### Directions
The lines below starting at the line containing "Trace the oval wooden coffee table." and ending at the line containing "Outline the white window bench." are to be repeated exactly, with both ends kept and nothing else added.
+ + + + +
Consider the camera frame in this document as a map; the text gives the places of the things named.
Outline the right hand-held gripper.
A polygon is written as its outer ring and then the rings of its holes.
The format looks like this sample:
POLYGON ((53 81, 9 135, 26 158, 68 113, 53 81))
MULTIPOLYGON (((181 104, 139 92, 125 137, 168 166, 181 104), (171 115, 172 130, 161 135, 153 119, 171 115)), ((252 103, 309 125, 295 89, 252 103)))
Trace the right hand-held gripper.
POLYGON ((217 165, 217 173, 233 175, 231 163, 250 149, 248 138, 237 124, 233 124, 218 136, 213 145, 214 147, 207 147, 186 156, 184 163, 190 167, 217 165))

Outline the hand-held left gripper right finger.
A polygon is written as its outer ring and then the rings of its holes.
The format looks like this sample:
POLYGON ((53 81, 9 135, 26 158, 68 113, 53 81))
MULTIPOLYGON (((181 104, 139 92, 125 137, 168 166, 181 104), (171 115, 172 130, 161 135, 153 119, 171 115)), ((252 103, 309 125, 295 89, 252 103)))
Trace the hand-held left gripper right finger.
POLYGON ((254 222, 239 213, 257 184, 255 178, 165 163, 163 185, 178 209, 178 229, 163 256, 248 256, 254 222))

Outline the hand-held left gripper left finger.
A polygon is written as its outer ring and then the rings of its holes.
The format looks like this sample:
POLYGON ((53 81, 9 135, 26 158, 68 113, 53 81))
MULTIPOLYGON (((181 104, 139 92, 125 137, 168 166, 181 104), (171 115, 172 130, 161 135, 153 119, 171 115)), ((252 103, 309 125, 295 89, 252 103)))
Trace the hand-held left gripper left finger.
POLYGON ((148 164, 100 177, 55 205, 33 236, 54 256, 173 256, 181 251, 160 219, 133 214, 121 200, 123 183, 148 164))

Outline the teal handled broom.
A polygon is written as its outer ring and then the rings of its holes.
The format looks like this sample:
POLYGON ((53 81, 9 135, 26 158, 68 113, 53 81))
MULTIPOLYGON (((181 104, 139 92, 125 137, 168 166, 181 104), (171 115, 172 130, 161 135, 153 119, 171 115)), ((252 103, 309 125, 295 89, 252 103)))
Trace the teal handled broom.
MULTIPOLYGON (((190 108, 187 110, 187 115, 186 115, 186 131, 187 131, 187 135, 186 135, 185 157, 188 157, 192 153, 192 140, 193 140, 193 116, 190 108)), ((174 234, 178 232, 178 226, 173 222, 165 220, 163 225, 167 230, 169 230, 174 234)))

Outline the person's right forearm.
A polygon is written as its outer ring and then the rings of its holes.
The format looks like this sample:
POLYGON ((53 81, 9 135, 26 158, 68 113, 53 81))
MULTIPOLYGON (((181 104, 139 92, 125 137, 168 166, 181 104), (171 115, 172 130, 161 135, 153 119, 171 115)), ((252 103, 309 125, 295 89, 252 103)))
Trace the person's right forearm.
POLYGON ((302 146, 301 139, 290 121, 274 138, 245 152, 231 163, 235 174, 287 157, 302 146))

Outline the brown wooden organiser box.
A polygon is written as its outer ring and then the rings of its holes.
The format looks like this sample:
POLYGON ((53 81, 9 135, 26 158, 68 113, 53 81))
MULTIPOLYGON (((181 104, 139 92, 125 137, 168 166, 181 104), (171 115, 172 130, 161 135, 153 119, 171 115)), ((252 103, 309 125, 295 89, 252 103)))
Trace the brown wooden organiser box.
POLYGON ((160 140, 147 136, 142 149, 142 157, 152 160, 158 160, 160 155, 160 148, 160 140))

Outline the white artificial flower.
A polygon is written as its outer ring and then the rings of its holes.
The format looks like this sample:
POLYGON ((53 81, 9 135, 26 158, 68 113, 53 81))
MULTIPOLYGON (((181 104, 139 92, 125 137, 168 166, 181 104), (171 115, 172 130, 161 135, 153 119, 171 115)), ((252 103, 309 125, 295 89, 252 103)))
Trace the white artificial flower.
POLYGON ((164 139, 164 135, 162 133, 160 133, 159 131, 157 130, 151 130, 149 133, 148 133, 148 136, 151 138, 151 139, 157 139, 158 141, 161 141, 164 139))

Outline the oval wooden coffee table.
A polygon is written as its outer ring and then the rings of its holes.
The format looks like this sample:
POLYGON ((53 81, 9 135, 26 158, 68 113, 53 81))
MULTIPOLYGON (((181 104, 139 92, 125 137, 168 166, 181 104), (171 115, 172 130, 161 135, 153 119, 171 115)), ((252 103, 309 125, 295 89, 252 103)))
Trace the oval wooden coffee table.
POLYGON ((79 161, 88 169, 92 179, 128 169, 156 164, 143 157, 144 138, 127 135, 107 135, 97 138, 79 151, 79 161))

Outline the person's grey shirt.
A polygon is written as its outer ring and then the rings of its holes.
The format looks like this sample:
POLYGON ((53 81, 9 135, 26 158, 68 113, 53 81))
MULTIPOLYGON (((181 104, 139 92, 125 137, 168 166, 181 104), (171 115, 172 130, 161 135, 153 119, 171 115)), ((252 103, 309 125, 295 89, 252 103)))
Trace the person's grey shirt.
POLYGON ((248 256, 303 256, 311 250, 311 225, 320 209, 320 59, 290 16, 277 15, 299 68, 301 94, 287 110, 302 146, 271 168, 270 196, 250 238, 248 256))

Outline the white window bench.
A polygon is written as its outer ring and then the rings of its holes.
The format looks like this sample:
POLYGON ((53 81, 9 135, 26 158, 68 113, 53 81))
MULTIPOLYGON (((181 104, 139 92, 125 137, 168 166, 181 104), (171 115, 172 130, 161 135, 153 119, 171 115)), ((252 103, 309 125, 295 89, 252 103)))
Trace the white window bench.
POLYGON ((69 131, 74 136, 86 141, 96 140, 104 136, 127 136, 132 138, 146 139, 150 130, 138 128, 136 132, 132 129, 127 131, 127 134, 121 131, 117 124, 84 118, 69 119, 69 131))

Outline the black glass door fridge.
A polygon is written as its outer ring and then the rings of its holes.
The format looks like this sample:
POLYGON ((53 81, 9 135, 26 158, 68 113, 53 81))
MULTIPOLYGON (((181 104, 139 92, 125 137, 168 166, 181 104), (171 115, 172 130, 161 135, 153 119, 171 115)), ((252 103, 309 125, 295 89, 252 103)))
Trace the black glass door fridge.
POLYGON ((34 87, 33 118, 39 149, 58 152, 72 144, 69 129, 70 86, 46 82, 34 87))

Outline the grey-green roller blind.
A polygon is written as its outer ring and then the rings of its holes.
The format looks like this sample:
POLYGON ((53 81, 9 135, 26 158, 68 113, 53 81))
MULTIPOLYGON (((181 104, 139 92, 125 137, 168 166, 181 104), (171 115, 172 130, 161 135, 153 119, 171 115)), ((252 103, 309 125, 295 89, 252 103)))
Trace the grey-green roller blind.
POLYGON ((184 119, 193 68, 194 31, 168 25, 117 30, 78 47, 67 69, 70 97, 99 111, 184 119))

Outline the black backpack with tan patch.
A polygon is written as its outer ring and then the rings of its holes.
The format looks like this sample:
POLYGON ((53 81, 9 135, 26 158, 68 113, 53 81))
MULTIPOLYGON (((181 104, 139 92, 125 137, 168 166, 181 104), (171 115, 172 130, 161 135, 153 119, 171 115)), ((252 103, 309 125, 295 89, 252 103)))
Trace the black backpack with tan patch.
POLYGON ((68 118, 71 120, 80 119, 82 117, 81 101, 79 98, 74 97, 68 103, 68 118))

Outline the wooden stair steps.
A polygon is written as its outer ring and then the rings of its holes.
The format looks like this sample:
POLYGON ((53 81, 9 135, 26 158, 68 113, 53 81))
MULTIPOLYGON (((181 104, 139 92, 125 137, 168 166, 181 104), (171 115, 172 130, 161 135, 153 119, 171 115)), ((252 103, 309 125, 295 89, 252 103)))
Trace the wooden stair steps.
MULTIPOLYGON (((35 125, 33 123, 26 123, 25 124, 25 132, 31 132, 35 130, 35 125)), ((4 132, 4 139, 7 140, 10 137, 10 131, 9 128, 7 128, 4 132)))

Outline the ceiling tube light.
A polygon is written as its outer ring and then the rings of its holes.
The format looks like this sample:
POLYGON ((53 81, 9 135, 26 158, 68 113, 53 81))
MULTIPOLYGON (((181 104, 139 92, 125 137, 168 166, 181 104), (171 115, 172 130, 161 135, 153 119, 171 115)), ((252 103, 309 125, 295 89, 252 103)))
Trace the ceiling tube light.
+ + + + +
### Task answer
Trace the oval wooden coffee table.
POLYGON ((79 161, 88 169, 92 179, 128 169, 156 164, 143 157, 144 138, 127 135, 107 135, 97 138, 79 151, 79 161))

Outline the person's grey shirt.
A polygon is written as its outer ring and then the rings of its holes.
The format looks like this sample:
POLYGON ((53 81, 9 135, 26 158, 68 113, 53 81))
MULTIPOLYGON (((181 104, 139 92, 125 137, 168 166, 181 104), (171 115, 172 130, 161 135, 153 119, 171 115)), ((252 103, 309 125, 295 89, 252 103)))
Trace the person's grey shirt.
POLYGON ((248 256, 303 256, 311 250, 311 225, 320 209, 320 59, 290 16, 277 15, 299 68, 301 94, 287 110, 302 146, 271 168, 270 196, 250 238, 248 256))

Outline the white window bench.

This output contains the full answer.